# Recommend a decent gun safe



## kevincali (Nov 15, 2012)

Looking at building up my gun collection. 

Currently have a marlin .22 and am getting an M9 tomorrow sometime. 

Looking at picking up a shotgun and maybe a 30-30 in the next month or so. 

Looking for something in the $500 range. Maybe $700. All I can find is rifle safes. One shelf for ammo and stuff. If I'm buying a safe now, I want to buy it once. Any suggestions?


----------



## DoubleA (Nov 9, 2012)

Liberty - Franklin series or better. Buy once, cry once. Get one with a mechanical dial lock, not digital (EMP proof). Bolt it to the floor. Put a dehumidifier (Damp Rid) in it. Buy at least twice as big as you think you'll need- you WILL fill it up.


----------



## Meangreen (Dec 6, 2012)

DoubleA; really good advise. I would add, which ever one you can have delivered is a good choice because moving it yourself sucks. Get one larger than you think because they fill up fast and they are not just for guns. I store my ammo in mine because it's temperature controlled and the ammo adds even more weight to it. My safe is also fire proof so I have all my important documents, wife's jewelery, etc. My safe is in the 800 pound range and with all the ammo and guns in it, it's gotta be a ton, not going anywhere and the house could burn down around it and it would be fine. I sleep well at night.
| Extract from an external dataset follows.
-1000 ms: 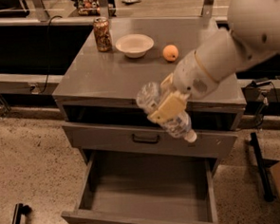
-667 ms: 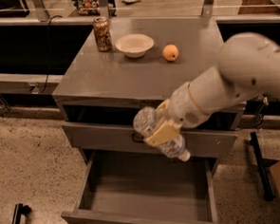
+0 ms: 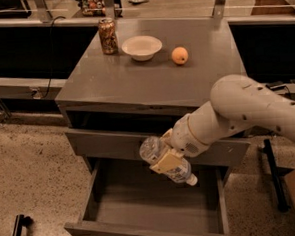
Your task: Place blue plastic bottle into middle drawer
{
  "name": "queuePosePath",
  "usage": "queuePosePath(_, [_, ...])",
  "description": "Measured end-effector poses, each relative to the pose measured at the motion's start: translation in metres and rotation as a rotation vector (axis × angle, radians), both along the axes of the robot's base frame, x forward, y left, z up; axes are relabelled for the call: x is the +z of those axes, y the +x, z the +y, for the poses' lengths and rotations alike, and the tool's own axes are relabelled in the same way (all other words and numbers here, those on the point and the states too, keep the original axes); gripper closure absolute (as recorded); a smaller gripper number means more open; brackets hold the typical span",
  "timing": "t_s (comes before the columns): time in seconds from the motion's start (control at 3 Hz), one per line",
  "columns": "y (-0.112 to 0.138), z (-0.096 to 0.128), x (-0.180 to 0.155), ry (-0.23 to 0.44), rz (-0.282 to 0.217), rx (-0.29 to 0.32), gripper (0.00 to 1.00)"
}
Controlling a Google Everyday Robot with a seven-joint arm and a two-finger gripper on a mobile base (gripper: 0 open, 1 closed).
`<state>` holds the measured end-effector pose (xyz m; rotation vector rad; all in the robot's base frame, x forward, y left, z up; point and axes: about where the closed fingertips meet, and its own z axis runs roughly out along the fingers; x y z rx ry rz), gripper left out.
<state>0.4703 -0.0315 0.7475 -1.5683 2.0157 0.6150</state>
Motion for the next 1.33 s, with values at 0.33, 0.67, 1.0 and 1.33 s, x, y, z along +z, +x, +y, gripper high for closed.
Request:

The brand on mine is, "Regal" and it has been great and I paid around $1700 for it. In the $500 to $700 I would be looking in the used market.


----------



## dwight55 (Nov 9, 2012)

Have you considered a vault room???

Instead of buying a safe, . . . you buy the safe door, . . . harden a small room, . . . add the door, . . . and you have a walk in safe that will hold more goodies than any 2 of the big safes put together.
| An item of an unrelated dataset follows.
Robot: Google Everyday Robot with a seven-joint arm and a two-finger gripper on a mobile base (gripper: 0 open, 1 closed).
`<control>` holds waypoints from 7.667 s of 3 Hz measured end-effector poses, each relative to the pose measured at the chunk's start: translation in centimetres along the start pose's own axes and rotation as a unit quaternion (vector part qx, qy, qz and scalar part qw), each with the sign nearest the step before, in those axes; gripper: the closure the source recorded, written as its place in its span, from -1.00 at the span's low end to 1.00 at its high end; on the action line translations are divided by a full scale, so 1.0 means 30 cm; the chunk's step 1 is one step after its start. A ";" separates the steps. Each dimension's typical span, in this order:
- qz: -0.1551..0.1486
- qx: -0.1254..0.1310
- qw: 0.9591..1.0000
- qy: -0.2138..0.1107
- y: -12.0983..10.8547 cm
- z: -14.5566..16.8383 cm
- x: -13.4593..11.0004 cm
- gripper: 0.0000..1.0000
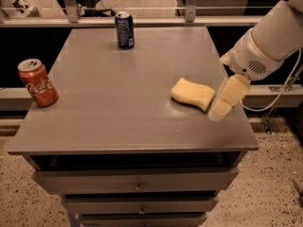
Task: Move sponge near pepsi can
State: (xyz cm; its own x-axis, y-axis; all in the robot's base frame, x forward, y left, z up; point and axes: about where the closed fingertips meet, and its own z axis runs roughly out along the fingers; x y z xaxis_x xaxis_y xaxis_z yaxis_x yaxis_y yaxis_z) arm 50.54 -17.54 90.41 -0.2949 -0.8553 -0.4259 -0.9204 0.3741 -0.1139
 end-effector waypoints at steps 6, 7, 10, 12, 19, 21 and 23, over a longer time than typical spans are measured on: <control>0.096 0.023 0.990 -0.100 -0.205 0.149 -0.120 0.91; 0.094 0.026 0.990 -0.102 -0.210 0.141 -0.128 1.00; 0.078 0.027 0.988 -0.131 -0.297 0.250 -0.274 1.00; 0.061 0.041 0.984 -0.161 -0.491 0.430 -0.550 1.00; 0.062 0.069 0.984 -0.150 -0.705 0.559 -0.728 -1.00; 0.063 0.066 0.977 -0.193 -0.676 0.404 -0.642 -1.00; 0.074 0.045 0.946 -0.313 -0.645 0.062 -0.345 -1.00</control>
Offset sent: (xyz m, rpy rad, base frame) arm 0.0616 0.0371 -0.0742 0.1796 0.0106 -0.1142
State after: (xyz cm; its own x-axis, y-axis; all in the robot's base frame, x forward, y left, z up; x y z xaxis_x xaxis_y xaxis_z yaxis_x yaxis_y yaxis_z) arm 71.88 -15.25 95.37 -0.1824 -0.4218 -0.8881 -0.8468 0.5264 -0.0761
I suggest this only because I wish I had thought of it 25 years ago, . . . now I've got two safes, . . . and could use another.

May God bless,
Dwight


----------



## Vamppire (Oct 21, 2013)

dwight55 said:


> Have you considered a vault room???
> 
> Instead of buying a safe, . . . you buy the safe door, . . . harden a small room, . . . add the door, . . . and you have a walk in safe that will hold more goodies than any 2 of the big safes put together.
> 
> ...


I wish I could be doing this right now but unfortunately me and my wife live in a duplex at the moment that her grandfather owns/lives on the other side. So I dont think he would want me to start ripping apart his house at the moment


----------



## dannydefense (Oct 9, 2013)

Cannon makes some good safes in that price range (don't trust the MSRP on their web site, locations that sell them sell them cheaper). The only issue is the digital keypad but without trying to offend anyone, people make a much bigger deal out of this than need be; emp's cannot physically fry electronics, they can only disrupt them if they are operational at the time of the EMP. This is why your car would turn off... and then right back on again after. So unless it's a sustained blast, your safe will function just fine.
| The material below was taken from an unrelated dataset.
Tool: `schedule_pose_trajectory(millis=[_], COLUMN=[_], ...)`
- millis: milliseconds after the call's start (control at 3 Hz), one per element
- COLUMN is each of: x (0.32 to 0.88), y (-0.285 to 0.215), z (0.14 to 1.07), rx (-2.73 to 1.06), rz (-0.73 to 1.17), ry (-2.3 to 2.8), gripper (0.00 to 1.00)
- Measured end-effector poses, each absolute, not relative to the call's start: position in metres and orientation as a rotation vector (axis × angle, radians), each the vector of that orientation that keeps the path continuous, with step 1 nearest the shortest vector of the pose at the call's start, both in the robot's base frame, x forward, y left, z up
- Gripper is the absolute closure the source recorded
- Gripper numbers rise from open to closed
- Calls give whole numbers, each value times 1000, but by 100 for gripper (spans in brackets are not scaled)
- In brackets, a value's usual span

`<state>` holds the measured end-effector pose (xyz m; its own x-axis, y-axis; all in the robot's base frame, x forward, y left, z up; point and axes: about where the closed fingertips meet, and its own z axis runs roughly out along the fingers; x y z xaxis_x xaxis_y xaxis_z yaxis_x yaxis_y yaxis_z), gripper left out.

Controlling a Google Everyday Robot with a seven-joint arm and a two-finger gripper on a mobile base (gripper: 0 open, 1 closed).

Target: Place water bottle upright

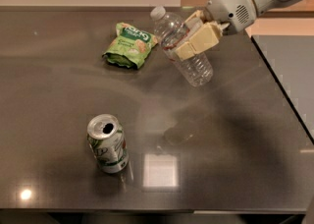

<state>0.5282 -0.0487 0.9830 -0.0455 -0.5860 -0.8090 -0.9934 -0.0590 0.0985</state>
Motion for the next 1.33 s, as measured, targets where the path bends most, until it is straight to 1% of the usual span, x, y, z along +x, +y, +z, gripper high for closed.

If you can save up a few hundred more, you'll find yourself in a good market for getting a much longer term safe. Using Cannon as an example, they have a wide and tall that offers you two full length shelves for ammo and other odds and ends, 3 smaller shelves, 48 slots for long guns, and the door already has pouches and handgun slots built in. It also lets you hook up to a power source if you want to run an electronic dehumidifier or put your computers hard drive inside the safe.

One other thing you might want to consider is layaway. A lot of places have layaway now, letting you put down half the money (or less) and pay it off over a few months so that you can get that slightly bigger option.


----------



## kevincali (Nov 15, 2012)

dwight55 said:


> Have you considered a vault room???
> 
> Instead of buying a safe, . . . you buy the safe door, . . . harden a small room, . . . add the door, . . . and you have a walk in safe that will hold more goodies than any 2 of the big safes put together.
> 
> ...


I DO have a spare bedroom lol. I was thinking of turning that into a stockroom. But lately have thought of renting it out month to month. Bring in more cash. Which is why I'm looking for a safe. Don't need a tenant to help themselves to my guns 

I'll look at cannon then. It may be a few months until I can have that kind of cash saved. I've got $500-$700towards one. More on the first. Maybe $900 toward a safe.

Thanks for the input guys. Gonna keep looking on craigslist and gun shops


----------



## Infidel (Dec 22, 2012)

I started out looking for a safe in that price range and ended up buying a $1200ish Liberty Fatboy Jr. I don't remember exactly what I paid for it but it was well worth the investment, the Fatboy jr weighs roughly 700lbs and is supposed to be a 48 gun safe. However if you've got scope bolt action rifles you can figure roughly 30 rifles comfortably. As was said earlier, buy more safe than you need, you'll appreciate that later. My advice on a safe is to look very carefully at the warranty, if for any reason it needs to go back to the manufacturer you'll need to pay freight with the lower end safes. With the higher end manufacturers you get a lifetime warranty and they will pay the freight. Liberty stands behind their safes, if something happens to your safe whether it's damaged in a fire or break in they will fix it and pay the freight. Like many others I keep all our important documents in my safe as well as our valuables and some ammo. You also need to remember that not all fire ratings are created equally, there is no industry standard on this so do your homework. Only you can decide how big of a safe you need and with a small collection you could get away with a smaller safe but your collection will probably out grow that smaller safe. Better to spend $1200-1500 once then to spend $700 now and then $1200-1500 later to buy a bigger safe. 

-Infidel


----------



## arthurstjames (Oct 6, 2013)

I can recommend American Security safes. Lifetime warranty and I think mine came with a guarantee for up too 25,000. Also make sure the door has proper security features. This means the door cannot be pried off with proper securing mechanisms. The door is one of the most vulnerable pieces to the safe. 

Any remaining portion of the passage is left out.